EXERCISE DESCRIPTION ▸ Copy all lines below containing "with".

THE DATA ▸
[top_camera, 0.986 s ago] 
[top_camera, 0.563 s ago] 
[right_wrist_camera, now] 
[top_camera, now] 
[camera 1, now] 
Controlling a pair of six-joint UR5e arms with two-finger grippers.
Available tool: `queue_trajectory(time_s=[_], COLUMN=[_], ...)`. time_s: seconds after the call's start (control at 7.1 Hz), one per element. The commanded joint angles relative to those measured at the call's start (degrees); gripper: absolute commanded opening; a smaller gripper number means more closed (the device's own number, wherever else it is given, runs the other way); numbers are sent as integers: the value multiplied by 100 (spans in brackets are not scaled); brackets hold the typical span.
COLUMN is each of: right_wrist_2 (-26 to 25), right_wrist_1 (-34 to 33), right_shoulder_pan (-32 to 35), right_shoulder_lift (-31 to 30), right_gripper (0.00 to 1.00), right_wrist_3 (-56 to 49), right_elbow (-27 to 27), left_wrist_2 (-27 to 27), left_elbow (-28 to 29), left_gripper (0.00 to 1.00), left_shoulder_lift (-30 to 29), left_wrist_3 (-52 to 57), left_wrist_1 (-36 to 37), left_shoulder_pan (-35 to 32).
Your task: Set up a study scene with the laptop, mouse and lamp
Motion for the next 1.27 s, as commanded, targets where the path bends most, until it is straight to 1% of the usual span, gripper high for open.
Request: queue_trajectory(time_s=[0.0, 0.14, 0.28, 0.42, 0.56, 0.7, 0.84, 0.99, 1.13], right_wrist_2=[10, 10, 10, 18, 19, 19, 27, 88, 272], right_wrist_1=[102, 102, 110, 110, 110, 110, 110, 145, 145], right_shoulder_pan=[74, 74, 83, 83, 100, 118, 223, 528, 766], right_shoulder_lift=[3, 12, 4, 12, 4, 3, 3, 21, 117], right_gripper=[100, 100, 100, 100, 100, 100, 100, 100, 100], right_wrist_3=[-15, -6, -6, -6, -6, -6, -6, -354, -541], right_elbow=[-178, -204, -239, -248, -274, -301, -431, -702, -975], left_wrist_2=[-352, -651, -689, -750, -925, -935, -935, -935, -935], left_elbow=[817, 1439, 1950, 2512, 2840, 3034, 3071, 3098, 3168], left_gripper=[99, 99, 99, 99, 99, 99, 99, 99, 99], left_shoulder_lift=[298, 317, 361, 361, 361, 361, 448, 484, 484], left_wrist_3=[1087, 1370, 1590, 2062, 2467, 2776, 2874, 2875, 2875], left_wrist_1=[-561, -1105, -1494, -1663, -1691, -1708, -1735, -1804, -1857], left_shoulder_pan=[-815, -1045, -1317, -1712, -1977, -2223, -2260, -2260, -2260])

RESPONSE AREA ▸
Controlling a pair of six-joint UR5e arms with two-finger grippers.
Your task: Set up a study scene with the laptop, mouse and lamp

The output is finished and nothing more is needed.